> _RECORDS SUPPLIED_:
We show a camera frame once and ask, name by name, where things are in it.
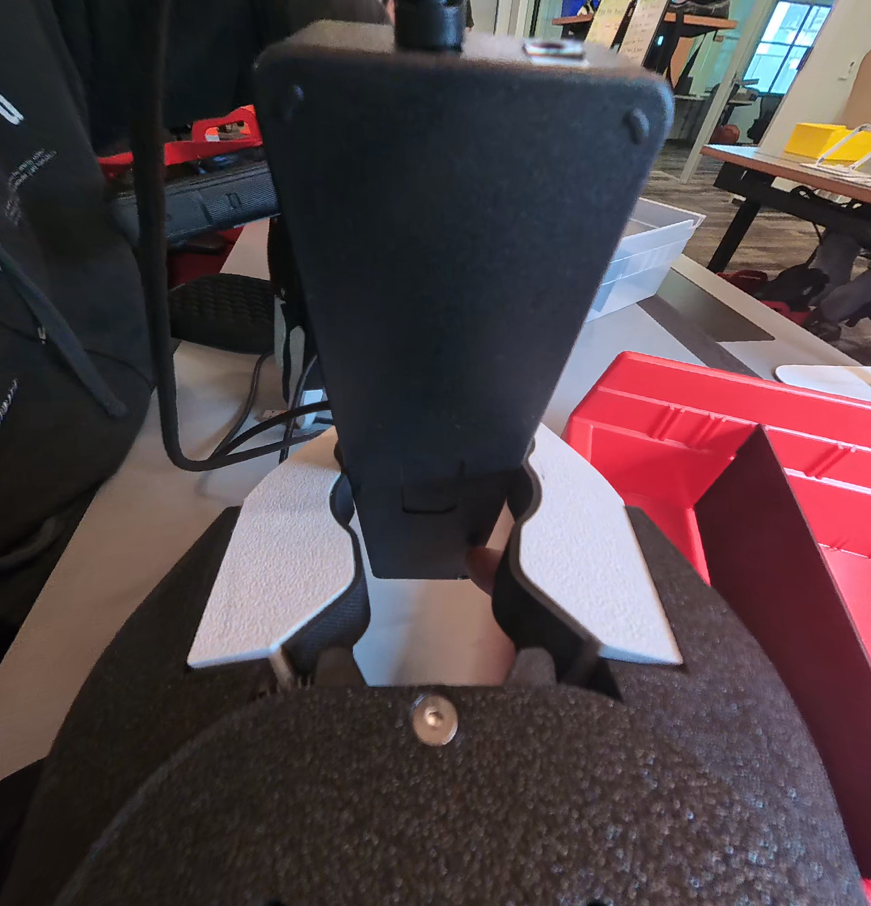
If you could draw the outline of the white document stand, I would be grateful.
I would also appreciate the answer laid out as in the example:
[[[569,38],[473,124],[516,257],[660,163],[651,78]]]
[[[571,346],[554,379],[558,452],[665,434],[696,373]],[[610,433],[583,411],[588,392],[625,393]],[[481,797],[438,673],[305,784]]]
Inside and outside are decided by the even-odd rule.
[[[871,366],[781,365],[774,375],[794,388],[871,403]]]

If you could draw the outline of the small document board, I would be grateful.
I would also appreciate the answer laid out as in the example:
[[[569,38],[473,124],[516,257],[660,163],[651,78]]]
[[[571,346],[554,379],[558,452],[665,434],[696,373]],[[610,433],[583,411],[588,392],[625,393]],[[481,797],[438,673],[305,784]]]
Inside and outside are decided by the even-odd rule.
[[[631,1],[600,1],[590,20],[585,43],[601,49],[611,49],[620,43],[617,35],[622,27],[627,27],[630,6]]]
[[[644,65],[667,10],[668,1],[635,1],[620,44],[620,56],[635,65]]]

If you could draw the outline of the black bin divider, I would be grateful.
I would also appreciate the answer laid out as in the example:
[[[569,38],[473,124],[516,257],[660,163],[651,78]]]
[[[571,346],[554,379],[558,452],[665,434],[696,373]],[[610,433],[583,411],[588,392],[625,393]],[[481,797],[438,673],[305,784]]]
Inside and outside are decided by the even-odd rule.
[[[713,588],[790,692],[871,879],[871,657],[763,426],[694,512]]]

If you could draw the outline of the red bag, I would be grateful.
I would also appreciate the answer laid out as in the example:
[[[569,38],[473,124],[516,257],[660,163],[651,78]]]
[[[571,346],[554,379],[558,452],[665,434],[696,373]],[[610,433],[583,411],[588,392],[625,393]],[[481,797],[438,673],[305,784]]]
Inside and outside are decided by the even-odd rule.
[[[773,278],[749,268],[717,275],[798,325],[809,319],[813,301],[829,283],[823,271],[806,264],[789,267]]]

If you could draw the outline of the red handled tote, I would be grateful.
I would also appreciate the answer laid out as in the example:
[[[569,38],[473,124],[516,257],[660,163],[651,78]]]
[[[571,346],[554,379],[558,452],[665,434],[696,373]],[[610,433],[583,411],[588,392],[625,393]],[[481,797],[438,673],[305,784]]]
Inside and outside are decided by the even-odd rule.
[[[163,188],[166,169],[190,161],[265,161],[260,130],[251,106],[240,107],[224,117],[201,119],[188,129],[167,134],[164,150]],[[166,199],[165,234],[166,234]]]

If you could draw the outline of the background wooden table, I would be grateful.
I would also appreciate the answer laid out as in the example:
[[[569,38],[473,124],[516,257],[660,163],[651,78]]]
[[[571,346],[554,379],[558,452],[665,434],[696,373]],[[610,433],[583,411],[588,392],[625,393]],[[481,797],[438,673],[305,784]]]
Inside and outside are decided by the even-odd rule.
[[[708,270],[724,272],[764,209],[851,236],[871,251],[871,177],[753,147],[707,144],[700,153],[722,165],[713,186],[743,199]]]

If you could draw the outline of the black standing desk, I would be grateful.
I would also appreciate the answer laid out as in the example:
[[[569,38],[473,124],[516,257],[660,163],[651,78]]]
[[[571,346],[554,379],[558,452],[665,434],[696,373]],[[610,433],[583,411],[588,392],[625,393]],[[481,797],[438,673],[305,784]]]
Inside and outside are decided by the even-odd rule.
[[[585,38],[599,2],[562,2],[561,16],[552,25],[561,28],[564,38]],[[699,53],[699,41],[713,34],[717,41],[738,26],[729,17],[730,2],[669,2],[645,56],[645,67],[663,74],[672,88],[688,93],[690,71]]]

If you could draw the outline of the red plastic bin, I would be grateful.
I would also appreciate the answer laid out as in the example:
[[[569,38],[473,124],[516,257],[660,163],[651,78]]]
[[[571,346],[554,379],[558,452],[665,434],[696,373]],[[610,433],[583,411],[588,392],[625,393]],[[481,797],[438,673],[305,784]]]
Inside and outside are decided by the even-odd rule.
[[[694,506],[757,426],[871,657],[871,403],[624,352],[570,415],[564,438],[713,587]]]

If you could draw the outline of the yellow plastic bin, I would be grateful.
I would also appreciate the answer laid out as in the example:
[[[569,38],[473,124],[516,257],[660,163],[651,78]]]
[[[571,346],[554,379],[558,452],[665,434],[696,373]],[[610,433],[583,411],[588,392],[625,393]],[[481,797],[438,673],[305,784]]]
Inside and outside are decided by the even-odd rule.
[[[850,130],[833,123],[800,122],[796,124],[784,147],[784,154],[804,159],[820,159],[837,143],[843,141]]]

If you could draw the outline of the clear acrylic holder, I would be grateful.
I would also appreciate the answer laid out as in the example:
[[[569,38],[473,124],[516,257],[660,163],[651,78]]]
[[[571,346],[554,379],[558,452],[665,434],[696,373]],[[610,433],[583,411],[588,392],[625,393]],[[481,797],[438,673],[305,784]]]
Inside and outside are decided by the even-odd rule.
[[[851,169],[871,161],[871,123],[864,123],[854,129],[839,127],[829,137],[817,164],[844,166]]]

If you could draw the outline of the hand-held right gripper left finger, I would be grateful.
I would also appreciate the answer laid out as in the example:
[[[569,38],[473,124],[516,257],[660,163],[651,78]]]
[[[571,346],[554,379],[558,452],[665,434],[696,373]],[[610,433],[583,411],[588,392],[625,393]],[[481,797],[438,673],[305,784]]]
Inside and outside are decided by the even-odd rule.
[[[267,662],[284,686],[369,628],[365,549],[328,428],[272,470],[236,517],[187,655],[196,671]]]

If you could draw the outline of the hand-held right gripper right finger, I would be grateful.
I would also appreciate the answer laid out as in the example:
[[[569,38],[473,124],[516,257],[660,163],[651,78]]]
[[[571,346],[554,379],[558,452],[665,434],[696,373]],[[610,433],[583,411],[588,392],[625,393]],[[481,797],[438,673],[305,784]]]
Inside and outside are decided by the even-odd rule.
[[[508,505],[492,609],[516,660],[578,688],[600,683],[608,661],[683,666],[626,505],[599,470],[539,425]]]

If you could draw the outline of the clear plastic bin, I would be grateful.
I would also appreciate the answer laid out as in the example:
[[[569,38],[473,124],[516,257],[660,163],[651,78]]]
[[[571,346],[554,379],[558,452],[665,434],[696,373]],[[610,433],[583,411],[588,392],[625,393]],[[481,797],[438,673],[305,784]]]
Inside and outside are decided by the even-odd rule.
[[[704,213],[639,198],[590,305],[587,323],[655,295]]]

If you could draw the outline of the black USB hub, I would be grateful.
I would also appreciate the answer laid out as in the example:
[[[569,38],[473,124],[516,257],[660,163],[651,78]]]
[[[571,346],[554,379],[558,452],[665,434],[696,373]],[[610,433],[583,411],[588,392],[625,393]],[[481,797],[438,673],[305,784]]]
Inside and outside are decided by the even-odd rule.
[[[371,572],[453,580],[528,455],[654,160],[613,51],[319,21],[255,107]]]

* * *

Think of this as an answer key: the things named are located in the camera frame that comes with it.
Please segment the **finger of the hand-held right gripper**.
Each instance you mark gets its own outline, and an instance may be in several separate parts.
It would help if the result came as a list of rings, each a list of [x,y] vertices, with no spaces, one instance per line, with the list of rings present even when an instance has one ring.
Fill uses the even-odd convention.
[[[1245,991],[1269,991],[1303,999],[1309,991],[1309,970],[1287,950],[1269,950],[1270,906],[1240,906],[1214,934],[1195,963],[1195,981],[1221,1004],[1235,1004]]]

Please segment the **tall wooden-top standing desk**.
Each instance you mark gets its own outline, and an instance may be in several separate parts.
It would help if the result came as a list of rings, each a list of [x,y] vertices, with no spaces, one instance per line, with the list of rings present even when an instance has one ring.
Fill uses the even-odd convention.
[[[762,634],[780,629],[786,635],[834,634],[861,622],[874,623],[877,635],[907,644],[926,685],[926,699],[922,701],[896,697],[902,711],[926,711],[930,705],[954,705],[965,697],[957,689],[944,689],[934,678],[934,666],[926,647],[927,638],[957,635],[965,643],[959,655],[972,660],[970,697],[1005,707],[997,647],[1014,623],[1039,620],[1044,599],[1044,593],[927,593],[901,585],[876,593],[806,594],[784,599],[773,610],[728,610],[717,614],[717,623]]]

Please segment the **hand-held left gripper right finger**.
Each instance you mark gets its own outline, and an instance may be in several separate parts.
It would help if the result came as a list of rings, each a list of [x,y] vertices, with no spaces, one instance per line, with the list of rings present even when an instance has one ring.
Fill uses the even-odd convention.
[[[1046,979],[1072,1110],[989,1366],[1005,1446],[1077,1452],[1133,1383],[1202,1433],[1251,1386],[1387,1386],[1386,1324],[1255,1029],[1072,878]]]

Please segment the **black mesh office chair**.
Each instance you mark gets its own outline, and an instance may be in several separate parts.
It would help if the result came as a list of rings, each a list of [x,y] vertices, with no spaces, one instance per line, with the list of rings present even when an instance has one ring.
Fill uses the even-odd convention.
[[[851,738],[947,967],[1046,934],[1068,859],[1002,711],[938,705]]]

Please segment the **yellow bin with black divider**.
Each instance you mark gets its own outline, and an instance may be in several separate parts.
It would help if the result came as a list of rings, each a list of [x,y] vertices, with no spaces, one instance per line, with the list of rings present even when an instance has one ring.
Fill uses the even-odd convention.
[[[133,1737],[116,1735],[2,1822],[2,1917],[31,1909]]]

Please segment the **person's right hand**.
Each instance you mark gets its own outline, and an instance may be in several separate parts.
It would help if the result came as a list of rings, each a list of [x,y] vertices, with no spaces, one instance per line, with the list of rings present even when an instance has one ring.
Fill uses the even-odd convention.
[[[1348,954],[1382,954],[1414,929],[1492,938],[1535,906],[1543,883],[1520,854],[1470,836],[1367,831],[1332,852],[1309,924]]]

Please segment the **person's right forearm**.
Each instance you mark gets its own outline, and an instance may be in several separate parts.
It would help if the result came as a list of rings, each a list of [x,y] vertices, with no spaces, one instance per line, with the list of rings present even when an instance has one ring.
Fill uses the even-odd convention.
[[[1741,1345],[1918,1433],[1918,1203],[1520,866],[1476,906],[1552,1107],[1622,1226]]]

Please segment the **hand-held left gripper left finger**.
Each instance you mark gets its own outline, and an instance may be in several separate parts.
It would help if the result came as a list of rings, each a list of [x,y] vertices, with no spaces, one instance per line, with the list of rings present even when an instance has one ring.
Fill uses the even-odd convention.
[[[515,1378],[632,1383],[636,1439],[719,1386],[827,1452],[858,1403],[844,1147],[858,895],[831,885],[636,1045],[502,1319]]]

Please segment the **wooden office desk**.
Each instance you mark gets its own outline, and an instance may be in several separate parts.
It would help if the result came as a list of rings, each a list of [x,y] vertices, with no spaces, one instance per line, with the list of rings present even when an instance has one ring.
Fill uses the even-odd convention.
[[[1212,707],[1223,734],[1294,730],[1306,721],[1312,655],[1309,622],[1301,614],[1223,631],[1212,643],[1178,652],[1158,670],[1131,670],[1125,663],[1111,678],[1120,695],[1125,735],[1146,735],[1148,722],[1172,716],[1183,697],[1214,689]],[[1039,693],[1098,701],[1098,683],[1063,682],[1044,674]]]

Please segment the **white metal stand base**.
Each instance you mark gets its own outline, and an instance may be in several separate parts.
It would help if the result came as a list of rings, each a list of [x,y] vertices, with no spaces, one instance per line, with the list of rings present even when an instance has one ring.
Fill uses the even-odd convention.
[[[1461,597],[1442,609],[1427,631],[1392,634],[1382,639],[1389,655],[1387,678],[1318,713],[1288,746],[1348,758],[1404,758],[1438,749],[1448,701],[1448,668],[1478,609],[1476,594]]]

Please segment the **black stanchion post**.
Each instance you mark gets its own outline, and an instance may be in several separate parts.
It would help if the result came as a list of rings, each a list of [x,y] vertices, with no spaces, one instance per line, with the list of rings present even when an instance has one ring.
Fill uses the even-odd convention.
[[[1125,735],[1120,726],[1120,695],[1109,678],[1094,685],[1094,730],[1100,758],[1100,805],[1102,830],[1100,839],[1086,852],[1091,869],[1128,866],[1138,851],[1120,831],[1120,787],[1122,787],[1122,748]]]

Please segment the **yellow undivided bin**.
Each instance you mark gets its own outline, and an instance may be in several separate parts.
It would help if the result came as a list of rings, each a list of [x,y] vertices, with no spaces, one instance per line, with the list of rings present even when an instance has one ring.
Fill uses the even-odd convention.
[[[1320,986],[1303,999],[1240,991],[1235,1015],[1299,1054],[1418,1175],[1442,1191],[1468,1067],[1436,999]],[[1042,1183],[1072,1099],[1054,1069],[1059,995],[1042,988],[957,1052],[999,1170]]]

* * *

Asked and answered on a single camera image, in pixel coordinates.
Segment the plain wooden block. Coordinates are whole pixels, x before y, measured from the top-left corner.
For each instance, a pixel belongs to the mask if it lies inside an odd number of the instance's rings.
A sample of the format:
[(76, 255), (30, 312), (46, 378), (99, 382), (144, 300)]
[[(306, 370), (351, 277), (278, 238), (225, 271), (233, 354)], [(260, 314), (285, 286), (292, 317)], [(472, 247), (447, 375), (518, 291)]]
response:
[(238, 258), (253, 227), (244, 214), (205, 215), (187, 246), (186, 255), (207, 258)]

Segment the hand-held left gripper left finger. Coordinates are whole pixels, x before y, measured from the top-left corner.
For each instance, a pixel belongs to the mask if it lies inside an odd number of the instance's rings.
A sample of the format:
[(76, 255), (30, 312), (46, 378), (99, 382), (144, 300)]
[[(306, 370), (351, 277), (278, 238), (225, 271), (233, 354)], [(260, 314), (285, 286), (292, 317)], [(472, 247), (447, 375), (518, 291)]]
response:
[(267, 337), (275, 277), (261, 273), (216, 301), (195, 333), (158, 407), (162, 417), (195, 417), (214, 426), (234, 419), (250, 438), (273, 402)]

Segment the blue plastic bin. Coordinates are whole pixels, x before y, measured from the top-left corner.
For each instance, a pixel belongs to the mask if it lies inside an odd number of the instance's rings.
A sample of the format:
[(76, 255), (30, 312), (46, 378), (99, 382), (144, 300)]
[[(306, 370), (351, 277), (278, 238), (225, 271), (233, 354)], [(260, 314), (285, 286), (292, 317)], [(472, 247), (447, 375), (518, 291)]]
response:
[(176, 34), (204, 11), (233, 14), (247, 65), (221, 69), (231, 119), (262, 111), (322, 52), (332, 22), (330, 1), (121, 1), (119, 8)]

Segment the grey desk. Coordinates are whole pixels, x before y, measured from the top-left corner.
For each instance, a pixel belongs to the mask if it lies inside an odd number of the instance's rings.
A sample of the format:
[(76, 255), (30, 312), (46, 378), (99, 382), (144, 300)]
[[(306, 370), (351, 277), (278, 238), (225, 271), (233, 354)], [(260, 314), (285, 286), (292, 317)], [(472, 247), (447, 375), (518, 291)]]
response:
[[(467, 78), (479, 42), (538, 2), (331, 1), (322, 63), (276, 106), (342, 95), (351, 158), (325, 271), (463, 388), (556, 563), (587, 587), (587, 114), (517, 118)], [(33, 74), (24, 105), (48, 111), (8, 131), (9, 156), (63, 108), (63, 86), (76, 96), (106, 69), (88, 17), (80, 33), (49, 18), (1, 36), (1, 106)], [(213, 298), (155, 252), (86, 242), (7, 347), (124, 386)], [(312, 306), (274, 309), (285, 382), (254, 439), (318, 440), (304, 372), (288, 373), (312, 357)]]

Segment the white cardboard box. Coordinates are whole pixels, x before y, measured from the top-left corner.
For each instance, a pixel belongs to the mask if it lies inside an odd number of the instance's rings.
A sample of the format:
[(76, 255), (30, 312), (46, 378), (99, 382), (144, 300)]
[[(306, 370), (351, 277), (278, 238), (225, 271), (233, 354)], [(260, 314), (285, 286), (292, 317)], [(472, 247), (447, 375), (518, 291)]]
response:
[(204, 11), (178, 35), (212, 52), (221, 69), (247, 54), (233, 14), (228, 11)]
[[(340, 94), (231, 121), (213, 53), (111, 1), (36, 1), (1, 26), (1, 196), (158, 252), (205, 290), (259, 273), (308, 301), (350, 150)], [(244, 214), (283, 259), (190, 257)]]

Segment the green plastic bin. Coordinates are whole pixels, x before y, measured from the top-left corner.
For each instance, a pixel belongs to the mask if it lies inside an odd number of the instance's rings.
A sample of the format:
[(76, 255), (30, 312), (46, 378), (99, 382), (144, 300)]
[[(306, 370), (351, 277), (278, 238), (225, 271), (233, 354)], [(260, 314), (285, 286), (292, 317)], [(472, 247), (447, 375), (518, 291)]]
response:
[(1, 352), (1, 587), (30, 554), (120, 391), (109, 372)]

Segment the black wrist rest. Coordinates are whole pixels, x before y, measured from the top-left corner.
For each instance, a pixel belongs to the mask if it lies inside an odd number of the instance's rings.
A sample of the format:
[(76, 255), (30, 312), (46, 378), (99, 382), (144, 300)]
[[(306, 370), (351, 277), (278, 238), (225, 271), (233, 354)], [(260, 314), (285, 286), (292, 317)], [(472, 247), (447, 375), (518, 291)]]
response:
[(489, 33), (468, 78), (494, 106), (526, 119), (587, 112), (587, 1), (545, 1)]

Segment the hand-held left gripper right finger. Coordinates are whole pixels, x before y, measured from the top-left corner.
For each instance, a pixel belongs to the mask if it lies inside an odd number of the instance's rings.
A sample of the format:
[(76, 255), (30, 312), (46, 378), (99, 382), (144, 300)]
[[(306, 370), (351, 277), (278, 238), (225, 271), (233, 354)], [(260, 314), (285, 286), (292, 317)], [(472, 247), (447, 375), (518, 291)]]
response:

> _ASSIGNMENT_:
The expected result is every line from the material above that includes "wooden".

> _EXERCISE OUTPUT_:
If you could draw the outline of the background wooden table, I would be grateful.
Please segment the **tall wooden-top standing desk**.
Please segment the **wooden office desk**.
Segment the plain wooden block. Coordinates are whole pixels, x before y, measured from the top-left corner.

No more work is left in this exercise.